Removed the broken manifold stud and tightening up the new one

http://i205.photobucket.com/albums/bb115/twinpram/100_1875.jpg

Tightened up the water hose going from the outside of the turbo to the block before putting on manifold

http://i205.photobucket.com/albums/bb115/twinpram/100_1879.jpg

Tightened up the oil feed after the manifold was on

http://i205.photobucket.com/albums/bb115/twinpram/000_0243.jpg

Then the water hose from the back of plenum to the inside of the turbo

http://i205.photobucket.com/albums/bb115/twinpram/000_0244.jpg

Finally fitted the oil return back into the sump and joined the elbow to downpipe with gungum

http://i205.photobucket.com/albums/bb115/twinpram/000_0247.jpg

I'm having trouble bleeding the air out of the system
Jacked the front off the ground
Took the lid off the rad
turned the heat on full, set to windows
ran it for 10 minutes, topping up when necessary
Put lid back on and let cool for 5 minutes
ran for another 10 minutes with heaters on
Still no heat :confused:

twincam
03-07-2009, 22:34
I wanted to have a look at the underside of front cross member as i never got round to it when i was cleaning up the underside of the car.

It wasn't too bad considering it had disappeared on my last S13 and one of the most common rust areas. It's still structurally sound with abit of surface rust.

http://i205.photobucket.com/albums/bb115/twinpram/100_1880.jpg

http://i205.photobucket.com/albums/bb115/twinpram/000_0226.jpg

Removed the loose rust with a wire brush and drill, and cleaned down with thinners before spraying on direct to rust metal hammerite.

http://i205.photobucket.com/albums/bb115/twinpram/000_0235.jpg

http://i205.photobucket.com/albums/bb115/twinpram/000_0228.jpg

CillianS14a
03-07-2009, 22:54
Looks very good Emmett:thumbs:I had a look at the direct to rust spray before, it looks like the way to go, no more using tiny brushes for the hard to reach places:smash::nod:

JP
06-07-2009, 10:08
Did you cover up the ABS unit after you chopped the bracket by the way?

twincam
08-07-2009, 13:00
Did you cover up the ABS unit after you chopped the bracket by the way?

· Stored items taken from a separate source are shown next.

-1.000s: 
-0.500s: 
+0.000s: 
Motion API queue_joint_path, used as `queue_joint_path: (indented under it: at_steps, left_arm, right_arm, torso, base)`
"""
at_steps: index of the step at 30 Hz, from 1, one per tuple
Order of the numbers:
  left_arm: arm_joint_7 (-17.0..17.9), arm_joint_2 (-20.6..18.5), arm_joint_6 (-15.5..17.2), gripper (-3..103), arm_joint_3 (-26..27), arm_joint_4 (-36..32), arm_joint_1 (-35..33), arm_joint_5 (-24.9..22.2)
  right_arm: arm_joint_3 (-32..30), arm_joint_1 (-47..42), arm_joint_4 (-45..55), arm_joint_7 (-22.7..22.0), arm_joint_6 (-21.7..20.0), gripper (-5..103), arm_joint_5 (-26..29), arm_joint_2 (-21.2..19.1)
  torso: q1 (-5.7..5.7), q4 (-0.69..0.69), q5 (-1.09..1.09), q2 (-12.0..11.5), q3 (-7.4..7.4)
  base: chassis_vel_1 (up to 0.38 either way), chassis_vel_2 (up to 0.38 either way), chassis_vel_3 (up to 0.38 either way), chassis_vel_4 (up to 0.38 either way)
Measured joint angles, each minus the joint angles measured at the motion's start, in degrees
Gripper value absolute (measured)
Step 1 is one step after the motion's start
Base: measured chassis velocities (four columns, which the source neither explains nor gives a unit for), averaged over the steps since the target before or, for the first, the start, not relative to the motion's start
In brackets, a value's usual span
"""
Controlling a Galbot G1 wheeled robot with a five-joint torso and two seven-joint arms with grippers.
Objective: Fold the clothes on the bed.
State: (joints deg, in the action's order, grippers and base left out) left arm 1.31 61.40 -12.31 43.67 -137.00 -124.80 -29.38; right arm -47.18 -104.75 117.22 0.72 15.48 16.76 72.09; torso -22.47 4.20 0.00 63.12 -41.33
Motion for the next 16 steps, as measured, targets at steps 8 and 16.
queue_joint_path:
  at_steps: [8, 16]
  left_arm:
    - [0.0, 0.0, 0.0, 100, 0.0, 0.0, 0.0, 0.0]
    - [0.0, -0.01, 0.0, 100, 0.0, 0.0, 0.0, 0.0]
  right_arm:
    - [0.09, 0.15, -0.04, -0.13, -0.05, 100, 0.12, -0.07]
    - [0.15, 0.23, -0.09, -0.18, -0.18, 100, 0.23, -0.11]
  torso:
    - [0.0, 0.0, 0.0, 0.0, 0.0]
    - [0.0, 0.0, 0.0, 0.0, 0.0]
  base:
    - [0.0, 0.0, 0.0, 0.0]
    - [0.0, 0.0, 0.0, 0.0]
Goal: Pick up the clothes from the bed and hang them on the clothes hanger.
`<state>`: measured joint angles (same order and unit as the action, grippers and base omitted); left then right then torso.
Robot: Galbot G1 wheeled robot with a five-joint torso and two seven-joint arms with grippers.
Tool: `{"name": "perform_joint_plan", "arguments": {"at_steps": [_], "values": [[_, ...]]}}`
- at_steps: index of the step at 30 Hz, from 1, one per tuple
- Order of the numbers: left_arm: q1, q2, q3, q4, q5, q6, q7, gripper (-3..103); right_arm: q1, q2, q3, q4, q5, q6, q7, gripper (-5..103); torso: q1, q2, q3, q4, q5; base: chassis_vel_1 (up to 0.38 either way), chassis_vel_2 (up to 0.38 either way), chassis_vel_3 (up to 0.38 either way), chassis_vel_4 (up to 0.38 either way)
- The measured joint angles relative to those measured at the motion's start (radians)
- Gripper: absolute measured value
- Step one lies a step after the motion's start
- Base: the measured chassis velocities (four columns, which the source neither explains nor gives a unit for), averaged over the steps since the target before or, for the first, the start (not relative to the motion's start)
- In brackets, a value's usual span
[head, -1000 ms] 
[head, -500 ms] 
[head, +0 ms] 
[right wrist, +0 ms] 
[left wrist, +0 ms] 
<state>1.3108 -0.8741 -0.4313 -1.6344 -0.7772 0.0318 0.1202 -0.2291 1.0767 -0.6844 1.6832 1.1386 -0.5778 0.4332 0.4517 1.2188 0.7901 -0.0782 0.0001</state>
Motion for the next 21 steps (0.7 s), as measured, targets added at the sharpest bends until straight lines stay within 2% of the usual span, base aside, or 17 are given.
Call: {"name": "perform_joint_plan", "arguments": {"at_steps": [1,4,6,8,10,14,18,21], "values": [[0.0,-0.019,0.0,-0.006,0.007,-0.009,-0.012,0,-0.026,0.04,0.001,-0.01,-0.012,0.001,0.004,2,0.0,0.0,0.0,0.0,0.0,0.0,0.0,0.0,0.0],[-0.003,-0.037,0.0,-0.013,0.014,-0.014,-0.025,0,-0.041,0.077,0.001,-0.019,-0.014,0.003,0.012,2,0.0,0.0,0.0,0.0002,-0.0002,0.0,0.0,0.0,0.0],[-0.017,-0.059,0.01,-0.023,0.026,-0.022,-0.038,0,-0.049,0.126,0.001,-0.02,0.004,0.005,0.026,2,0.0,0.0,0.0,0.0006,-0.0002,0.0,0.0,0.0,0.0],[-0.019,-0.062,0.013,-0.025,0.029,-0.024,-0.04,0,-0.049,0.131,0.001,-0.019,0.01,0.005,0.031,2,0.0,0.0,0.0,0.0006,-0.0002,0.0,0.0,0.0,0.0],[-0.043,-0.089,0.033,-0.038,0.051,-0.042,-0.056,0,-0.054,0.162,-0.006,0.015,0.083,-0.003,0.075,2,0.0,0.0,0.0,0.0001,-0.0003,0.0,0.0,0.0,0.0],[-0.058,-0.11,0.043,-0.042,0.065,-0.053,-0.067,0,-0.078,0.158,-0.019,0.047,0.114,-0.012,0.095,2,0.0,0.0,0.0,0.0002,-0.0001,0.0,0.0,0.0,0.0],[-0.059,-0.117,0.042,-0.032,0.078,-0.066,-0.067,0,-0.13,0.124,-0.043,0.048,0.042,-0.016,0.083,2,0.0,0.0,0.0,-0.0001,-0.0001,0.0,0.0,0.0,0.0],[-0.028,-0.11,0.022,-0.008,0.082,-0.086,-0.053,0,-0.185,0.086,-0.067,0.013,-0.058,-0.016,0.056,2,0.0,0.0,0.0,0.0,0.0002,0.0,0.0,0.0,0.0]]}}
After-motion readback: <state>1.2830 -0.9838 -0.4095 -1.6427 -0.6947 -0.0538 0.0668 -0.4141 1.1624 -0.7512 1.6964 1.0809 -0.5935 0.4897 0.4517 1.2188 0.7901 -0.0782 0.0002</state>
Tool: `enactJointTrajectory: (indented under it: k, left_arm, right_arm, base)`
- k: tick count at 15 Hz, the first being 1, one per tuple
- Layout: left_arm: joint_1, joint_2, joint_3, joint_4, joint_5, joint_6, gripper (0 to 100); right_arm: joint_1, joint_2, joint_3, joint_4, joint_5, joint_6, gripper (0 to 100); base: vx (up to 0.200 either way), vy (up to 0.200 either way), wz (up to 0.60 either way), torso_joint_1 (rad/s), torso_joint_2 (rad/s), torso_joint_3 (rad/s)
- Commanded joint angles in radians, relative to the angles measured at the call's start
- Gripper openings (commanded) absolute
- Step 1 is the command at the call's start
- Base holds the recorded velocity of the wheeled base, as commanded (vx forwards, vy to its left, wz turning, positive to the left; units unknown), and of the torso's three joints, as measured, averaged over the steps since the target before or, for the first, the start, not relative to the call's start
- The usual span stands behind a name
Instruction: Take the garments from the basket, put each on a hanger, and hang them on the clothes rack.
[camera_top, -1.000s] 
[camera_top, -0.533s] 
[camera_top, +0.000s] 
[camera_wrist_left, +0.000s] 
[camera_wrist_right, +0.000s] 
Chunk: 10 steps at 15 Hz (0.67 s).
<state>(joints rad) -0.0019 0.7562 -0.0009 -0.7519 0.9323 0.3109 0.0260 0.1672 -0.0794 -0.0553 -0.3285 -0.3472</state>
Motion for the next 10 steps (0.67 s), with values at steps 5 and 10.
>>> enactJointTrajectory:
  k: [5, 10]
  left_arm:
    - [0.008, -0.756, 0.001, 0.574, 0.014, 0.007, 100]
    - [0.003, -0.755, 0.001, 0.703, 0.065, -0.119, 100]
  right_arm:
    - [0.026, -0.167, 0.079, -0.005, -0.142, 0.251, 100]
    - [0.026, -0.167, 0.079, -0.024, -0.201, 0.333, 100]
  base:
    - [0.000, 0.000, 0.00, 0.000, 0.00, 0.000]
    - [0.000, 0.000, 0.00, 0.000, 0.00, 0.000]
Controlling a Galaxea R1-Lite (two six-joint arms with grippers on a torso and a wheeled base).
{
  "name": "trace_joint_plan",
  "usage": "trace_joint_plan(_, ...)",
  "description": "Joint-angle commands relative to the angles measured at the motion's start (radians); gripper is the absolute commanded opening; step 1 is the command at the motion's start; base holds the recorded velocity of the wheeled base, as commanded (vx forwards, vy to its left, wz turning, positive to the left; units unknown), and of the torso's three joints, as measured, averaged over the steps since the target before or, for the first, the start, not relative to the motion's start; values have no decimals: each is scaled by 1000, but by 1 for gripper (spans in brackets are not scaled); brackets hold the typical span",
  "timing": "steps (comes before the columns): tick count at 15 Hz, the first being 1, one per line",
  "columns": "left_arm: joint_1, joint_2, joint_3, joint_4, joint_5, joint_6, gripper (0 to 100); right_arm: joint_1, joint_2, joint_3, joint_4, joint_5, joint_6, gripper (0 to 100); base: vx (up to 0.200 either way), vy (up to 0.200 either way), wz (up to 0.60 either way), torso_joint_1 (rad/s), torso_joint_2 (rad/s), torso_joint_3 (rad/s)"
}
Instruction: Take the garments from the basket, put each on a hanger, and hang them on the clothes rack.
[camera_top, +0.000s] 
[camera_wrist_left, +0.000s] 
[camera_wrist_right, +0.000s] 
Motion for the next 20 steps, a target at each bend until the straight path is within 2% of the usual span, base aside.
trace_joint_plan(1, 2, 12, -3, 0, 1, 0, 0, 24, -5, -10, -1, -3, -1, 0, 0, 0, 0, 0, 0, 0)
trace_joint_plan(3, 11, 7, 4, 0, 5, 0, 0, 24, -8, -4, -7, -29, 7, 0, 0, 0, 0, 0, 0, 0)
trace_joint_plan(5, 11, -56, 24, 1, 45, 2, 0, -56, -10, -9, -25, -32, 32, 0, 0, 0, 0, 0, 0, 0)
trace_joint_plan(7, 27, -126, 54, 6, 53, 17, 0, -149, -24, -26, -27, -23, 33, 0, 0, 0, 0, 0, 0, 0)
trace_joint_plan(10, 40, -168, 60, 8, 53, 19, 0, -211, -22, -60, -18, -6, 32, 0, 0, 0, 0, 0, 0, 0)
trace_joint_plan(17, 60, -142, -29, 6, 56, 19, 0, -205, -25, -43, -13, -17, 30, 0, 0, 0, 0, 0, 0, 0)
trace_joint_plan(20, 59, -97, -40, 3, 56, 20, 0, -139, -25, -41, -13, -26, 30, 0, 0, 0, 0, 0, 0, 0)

I'll be getting a heatsheild made up between the manifold and abs unit to prevent heating the brake fluid or melting wires around that area ect :nod:


Looks very good Emmett:thumbs:I had a look at the direct to rust spray before, it looks like the way to go, no more using tiny brushes for the hard to reach places:smash::nod:

I gave it three good coats. It says it lasts upto five years, time will tell. I would of preferred to have cleaned it up better with an angle grinder before spraying it on but it was broke.

twincam
09-07-2009, 00:07
Following the steps of my fellow galwegian, i got round to fitting my ARC stainless steal cold air box :cool:
Abit of messing around with silicone hoses and moving the IC hot pipe got it fitted in the end.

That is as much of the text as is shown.